A key factor, they conclude, will be the Cadillac Tax. "CBO and JCT expect that premiums for health insurance will tend to increase more rapidly than the threshold for determining liability for the high-premium excise tax, so the tax will affect an increasing share of coverage offered through employers and thus generate rising revenues," officials wrote in the forecast.
"In response, many employers are expected to avoid the tax by holding premiums below the threshold, but the resulting shift in compensation from nontaxable insurance benefits to taxable wages and salaries would subject an increasing share of employees' compensation to taxes. Those trends in exchange subsidies and in revenues related to the high-premium excise tax will continue beyond 2025, CBO and JCT anticipate, causing the net costs of the ACA's coverage provisions to decline in subsequent years."
There may still be time to repeal the Cadillac Tax, which is deeply unpopular with unions, employer groups and America's Health Insurance Plans. Even so, employers with heavily unionized workforces are already preparing for it and adjusting benefits to try to avoid paying through the roof. If many employers do that, the CBO's projections about federal tax receivables and outlays could be quite different.
"We've already seen the impact of the Cadillac Tax on certain large accounts, particularly those that are in the midst of negotiating five-year labor agreements," Aetna CEO Mark Bertolini said in a recent conference call, discussing the insurer's outlook with large employers. "I think the Cadillac tax is already playing a role."
In addition to employers with unions, public employee health plans will have to deal with the reckoning of the Cadillac Tax if they don't make changes in benefits. A majority of local and state government health plans still have Cadillac-level benefits, according to a study by United Benefits Advisors.
"When the Cadillac Tax takes effect in 2018, almost all local and state governments will face huge penalties unless they get their costs under control," a UBA official said last year.
The study estimates that the average municipality in Illinois and Massachusetts, for instance, will have to pay a tax of $5,000 per employee in 2018 -- and then more than $9,000 by 2020.

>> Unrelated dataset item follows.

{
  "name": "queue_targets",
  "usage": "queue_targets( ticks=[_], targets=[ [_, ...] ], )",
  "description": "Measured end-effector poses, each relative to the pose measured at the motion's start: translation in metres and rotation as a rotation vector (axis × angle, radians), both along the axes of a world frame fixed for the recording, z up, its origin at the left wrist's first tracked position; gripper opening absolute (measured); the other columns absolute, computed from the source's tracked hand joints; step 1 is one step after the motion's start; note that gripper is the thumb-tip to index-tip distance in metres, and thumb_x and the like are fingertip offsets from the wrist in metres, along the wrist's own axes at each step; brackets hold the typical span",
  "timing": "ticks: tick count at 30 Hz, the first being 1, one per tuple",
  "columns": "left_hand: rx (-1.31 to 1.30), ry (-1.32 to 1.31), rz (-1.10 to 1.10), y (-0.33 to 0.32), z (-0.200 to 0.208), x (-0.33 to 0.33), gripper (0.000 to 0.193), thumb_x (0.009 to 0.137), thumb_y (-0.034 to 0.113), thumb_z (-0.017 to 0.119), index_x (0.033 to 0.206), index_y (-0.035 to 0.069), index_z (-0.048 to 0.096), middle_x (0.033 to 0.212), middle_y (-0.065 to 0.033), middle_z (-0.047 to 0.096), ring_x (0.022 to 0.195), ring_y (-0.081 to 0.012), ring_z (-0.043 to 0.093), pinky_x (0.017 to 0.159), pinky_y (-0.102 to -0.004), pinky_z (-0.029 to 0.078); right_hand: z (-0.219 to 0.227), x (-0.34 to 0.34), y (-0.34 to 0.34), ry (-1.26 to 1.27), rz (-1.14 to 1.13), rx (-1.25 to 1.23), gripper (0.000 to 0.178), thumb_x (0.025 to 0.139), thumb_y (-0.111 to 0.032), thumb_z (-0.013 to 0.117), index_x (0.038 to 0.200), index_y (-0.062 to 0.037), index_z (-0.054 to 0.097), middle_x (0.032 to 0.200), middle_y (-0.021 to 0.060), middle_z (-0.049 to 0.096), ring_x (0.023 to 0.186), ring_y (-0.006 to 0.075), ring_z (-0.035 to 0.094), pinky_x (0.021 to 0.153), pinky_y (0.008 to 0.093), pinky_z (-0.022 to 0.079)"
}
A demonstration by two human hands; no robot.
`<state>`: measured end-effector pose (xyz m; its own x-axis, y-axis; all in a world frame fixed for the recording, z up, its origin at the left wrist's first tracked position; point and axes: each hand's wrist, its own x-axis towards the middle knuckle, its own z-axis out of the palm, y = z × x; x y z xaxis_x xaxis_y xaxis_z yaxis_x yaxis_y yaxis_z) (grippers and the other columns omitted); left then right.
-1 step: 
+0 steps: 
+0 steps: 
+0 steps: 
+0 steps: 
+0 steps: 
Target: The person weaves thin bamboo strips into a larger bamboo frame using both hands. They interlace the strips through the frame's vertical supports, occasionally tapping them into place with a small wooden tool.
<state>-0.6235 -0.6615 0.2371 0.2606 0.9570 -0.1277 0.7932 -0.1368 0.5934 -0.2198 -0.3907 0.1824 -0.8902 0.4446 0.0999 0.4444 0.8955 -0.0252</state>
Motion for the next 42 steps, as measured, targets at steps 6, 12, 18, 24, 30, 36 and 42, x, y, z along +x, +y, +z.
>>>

There is movement afoot among many employers, including public employers, to avoid those kinds of burdens, according to Matthew Austin, an employment lawyer with the firm Roetzel & Andress.
"Virtually every employer I have talked to" is "laying the groundwork to make sure they don't have to pay the 40 percent surcharge on the portion of annual health insurance spending that exceeds $27,500 for a family or $10,200 for an individual," Austin wrote in the law blog Lexology. "Most companies are assuming that the tax will remain in effect and are planning ways to avoid falling victim to it."